In Loveridge v. Schillberg, supra, the prosecuting attorney had failed to furnish statutorily required minimum term information to the parole board. The court, at page 99, classified this action as encompassed by the prosecutor's "function as an advocate" and concluded the action was "intimately associated with the judicial phase of the criminal process, ..." (Italics ours.) Loveridge v. Schillberg, supra at 99, quoting Imbler v. Pachtman, 424 U.S. 409, 430, 47 L. Ed. 2d 128, 96 S. Ct. 984 (1976). In the case at bench, the actions are not "intimately associated with the judicial phase of the criminal process," nor would they curtail freedom or independence in proceeding therein.
[1] The act in this case was not a judicial act because the order had been executed by the judge. It was not a discretionary act, but was a purely ministerial act of a clerk of either the court or the sheriff's department. In Loveridge, the prosecutor was under a duty to perform an act. In the case at bench, the judge had already signed the order withdrawing the warrant.
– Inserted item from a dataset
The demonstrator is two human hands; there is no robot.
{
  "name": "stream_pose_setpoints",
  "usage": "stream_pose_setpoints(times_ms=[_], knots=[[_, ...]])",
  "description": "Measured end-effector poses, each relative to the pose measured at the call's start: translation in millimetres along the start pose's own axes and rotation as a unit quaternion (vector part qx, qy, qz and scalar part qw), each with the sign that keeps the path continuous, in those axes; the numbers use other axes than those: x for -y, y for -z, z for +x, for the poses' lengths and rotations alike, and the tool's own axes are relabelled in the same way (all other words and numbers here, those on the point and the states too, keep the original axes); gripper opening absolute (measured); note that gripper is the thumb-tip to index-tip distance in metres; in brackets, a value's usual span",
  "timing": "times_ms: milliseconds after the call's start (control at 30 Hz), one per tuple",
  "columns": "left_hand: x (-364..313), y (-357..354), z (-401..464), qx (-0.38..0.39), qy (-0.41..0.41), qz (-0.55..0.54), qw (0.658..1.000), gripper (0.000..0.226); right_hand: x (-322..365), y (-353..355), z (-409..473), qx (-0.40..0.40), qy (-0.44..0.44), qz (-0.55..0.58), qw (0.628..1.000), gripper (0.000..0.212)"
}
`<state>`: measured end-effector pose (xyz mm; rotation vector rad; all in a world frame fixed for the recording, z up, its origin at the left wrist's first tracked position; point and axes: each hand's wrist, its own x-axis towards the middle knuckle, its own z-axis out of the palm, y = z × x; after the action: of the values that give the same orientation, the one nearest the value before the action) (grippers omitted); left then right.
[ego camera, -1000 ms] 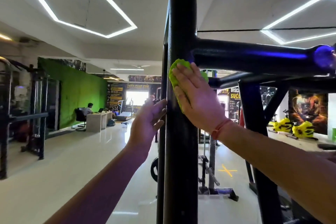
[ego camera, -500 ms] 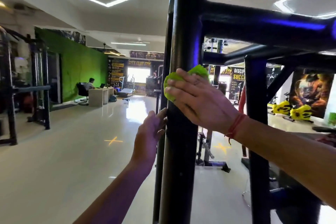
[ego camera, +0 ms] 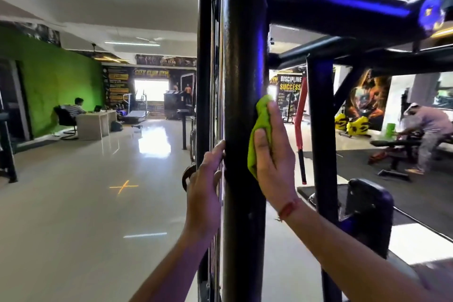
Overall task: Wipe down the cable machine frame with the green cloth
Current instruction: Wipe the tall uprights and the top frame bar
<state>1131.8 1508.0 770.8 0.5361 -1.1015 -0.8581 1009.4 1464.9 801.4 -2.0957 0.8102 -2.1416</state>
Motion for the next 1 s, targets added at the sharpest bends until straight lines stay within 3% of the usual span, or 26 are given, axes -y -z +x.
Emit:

In a case with similar facts, Dalton v. Hysell, 56 Ohio App. 2d 109, 381 N.E.2d 955 (1978), a clerk failed to record the payment of a fine, which resulted in the issuance of an arrest warrant and in Dalton's subsequent arrest while at *541 work. Dalton sued the court clerk personally for negligent failure to record payment. The court held that judicial immunity would not apply to protect the clerk from a negligence suit for failure to perform a ministerial act, stating that civil liability would tend to encourage the proper performance of ministerial duties.
We are also persuaded by Owen v. Independence, 445 U.S. 622, 63 L. Ed. 2d 673, 100 S. Ct. 1398 (1980). The City of Independence was claiming immunity from liability for the tortious acts of city officers. The court stated that "there is no tradition of immunity for municipal corporations," Owen v. Independence, 445 U.S. at 638, 63 L.Ed.2d at 685, and, in contrast to personal immunity granted to the officers:
Here, in contrast, only the liability of the municipality itself is at issue, not that of its officers, and in the absence of an immunity, any recovery would come from public funds.
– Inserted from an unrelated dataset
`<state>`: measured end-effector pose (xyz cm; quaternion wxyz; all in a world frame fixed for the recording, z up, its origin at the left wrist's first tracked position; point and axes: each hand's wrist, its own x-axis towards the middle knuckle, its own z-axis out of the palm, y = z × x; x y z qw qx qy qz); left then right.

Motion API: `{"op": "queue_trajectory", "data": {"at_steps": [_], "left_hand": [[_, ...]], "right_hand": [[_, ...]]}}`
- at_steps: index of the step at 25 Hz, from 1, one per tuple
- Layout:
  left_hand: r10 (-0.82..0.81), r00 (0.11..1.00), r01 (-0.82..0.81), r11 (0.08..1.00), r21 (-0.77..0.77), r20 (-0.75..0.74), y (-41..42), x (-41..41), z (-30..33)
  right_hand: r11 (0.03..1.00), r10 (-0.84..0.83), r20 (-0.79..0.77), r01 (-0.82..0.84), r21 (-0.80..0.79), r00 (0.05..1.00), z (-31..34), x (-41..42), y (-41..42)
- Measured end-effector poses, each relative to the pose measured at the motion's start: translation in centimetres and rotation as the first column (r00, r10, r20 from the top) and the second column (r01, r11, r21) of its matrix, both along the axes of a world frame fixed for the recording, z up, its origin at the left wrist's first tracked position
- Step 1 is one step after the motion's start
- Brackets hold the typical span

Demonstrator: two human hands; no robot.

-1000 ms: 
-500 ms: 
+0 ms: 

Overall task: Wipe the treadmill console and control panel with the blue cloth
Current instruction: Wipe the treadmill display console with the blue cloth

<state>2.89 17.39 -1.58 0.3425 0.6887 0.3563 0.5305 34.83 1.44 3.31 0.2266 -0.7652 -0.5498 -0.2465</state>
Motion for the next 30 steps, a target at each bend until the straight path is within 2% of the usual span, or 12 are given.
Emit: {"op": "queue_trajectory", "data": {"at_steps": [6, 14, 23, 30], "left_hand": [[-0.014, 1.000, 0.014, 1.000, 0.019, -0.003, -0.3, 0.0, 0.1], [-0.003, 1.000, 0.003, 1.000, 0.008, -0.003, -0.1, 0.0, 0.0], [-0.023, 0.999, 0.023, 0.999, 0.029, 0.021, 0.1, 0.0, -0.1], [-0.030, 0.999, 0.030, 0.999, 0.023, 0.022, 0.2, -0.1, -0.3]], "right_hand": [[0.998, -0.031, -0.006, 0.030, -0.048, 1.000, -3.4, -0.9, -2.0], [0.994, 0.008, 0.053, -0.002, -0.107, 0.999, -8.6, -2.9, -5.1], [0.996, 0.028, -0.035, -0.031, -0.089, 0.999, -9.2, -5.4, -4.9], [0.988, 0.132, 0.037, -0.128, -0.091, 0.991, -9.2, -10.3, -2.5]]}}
Owen v. Independence, 445 U.S. at 638 n. 18, 63 L.Ed.2d at 686. The court concluded that the injustice of leaving victims of municipal wrongs remediless, and the fact that public policy considerations are not applicable to the governing body as they would be to the officer personally, required a holding that there is no immunity for the municipality. Finally, the court emphasized that there is no personal monetary liability. The money would come from the public fisc, which might increase the concern of the city to assure that public officials' acts are not tortious.
On the facts of this case, judicial immunity may not be used to shield the county from a suit for damages based on the ministerial nonfeasance of an employee of the county.[2]
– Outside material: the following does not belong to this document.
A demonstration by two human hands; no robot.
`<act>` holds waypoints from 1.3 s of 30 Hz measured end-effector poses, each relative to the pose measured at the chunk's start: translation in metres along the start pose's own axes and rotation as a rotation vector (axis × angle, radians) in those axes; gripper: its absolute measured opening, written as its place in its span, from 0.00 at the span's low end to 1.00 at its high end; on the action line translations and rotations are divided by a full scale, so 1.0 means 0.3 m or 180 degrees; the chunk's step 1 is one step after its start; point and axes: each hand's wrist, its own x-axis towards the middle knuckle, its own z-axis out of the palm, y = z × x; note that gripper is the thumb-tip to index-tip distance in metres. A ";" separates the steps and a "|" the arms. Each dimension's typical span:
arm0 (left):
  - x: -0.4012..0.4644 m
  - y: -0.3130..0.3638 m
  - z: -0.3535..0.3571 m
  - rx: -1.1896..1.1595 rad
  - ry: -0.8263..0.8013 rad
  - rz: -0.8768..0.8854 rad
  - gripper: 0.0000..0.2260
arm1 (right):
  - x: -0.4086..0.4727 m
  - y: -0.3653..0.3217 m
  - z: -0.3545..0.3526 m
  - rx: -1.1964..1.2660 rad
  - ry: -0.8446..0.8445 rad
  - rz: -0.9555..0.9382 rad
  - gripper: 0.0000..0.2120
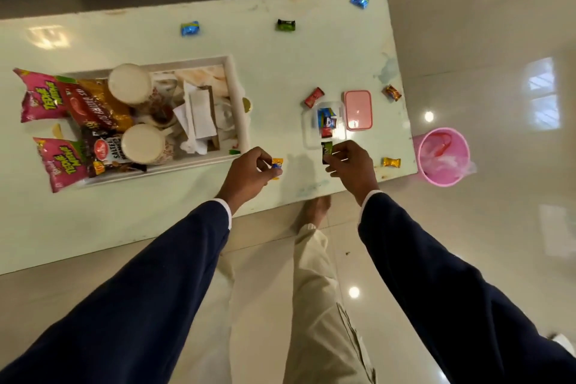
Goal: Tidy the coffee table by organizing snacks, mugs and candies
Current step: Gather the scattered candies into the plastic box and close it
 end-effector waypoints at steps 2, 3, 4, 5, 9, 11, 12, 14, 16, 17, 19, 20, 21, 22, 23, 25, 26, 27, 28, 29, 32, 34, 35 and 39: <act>0.049 0.062 0.079 -0.0026 0.0092 -0.0017 0.10 | 0.086 0.001 -0.056 -0.0077 0.0056 -0.0084 0.07; 0.073 0.095 0.119 -0.0031 0.0165 -0.0031 0.10 | 0.128 0.001 -0.079 -0.0103 0.0071 -0.0109 0.08; 0.094 0.126 0.152 -0.0025 0.0238 -0.0031 0.10 | 0.160 -0.001 -0.094 -0.0124 0.0060 -0.0130 0.08; 0.121 0.166 0.193 0.0001 0.0310 -0.0029 0.10 | 0.196 0.000 -0.114 -0.0144 0.0017 -0.0145 0.09; 0.222 0.305 0.329 0.0115 0.0548 -0.0067 0.12 | 0.297 0.008 -0.152 -0.0395 -0.0345 -0.0274 0.09; 0.268 0.350 0.376 0.0279 0.0655 -0.0096 0.14 | 0.333 0.009 -0.168 -0.0601 -0.0541 -0.0377 0.10; 0.284 0.360 0.388 0.0396 0.0766 -0.0130 0.16 | 0.348 0.012 -0.176 -0.0699 -0.0596 -0.0434 0.10; 0.300 0.364 0.390 0.0591 0.1007 -0.0202 0.16 | 0.370 0.016 -0.203 -0.0745 -0.0537 -0.0517 0.08; 0.306 0.351 0.369 0.0694 0.1216 -0.0215 0.12 | 0.397 0.016 -0.237 -0.0584 -0.0423 -0.0513 0.04; 0.303 0.346 0.348 0.0718 0.1293 -0.0208 0.10 | 0.411 0.011 -0.251 -0.0513 -0.0392 -0.0505 0.04; 0.298 0.339 0.297 0.0783 0.1358 -0.0189 0.06 | 0.438 -0.013 -0.267 -0.0492 -0.0384 -0.0534 0.04; 0.305 0.340 0.257 0.0822 0.1403 -0.0171 0.05 | 0.459 -0.042 -0.265 -0.0491 -0.0399 -0.0571 0.04; 0.312 0.345 0.215 0.0861 0.1451 -0.0142 0.05 | 0.483 -0.074 -0.259 -0.0495 -0.0415 -0.0630 0.03; 0.327 0.355 0.164 0.0892 0.1501 -0.0098 0.05 | 0.510 -0.119 -0.250 -0.0505 -0.0433 -0.0726 0.03; 0.343 0.367 0.113 0.0907 0.1540 -0.0059 0.05 | 0.536 -0.167 -0.236 -0.0516 -0.0464 -0.0836 0.04; 0.392 0.392 0.002 0.0983 0.1618 0.0081 0.06 | 0.603 -0.269 -0.185 -0.0542 -0.0546 -0.1087 0.03; 0.414 0.403 -0.028 0.1114 0.1617 0.0160 0.06 | 0.628 -0.296 -0.173 -0.0568 -0.0557 -0.1196 0.03; 0.448 0.413 -0.087 0.1307 0.1727 0.0244 0.08 | 0.669 -0.344 -0.134 -0.0623 -0.0545 -0.1343 0.03; 0.489 0.421 -0.149 0.1564 0.1845 0.0279 0.09 | 0.712 -0.392 -0.093 -0.0742 -0.0525 -0.1484 0.03; 0.531 0.426 -0.202 0.1824 0.1933 0.0221 0.11 | 0.750 -0.431 -0.060 -0.0888 -0.0510 -0.1594 0.05; 0.648 0.402 -0.362 0.2137 0.2091 -0.0240 0.18 | 0.866 -0.548 0.063 -0.1384 -0.0503 -0.1954 0.15; 0.697 0.364 -0.423 0.2023 0.2191 -0.0445 0.20 | 0.920 -0.587 0.122 -0.1649 -0.0452 -0.2138 0.20; 0.717 0.339 -0.446 0.1930 0.2248 -0.0496 0.21 | 0.941 -0.594 0.151 -0.1770 -0.0428 -0.2209 0.21; 0.773 0.273 -0.499 0.1980 0.2192 -0.0596 0.22 | 0.980 -0.573 0.218 -0.2326 -0.0628 -0.2434 0.21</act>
*542 Accordingly, the trial court is reversed and the case is remanded for trial on the issues of damages and expungement.
McINTURFF, A.C.J., and MUNSON, J., concur.
NOTES
[1] Washington Crime Information Center.
[2] Stump v. Sparkman, 435 U.S. 349, 55 L. Ed. 2d 331, 98 S. Ct. 1099 (1978), is inapposite because the action there a judge's decision to order the sterilization of a retarded girl was not ministerial. The act of the judge involved a matter which could be within the jurisdiction of the court. In re Hayes, 93 Wash. 2d 228, 231-32, 608 P.2d 635 (1980), "The court determined the judge's conduct in entertaining and approving the petition for sterilization constituted a judicial act, and that he had not acted in the clear absence of all jurisdiction", citing Stump v. Sparkman, supra. Similarly, the doctrine of sovereign immunity does not apply because this was a ministerial and not a discretionary act. Evangelical United Brethren Church of Adna v. State, 67 Wash. 2d 246, 407 P.2d 440 (1965).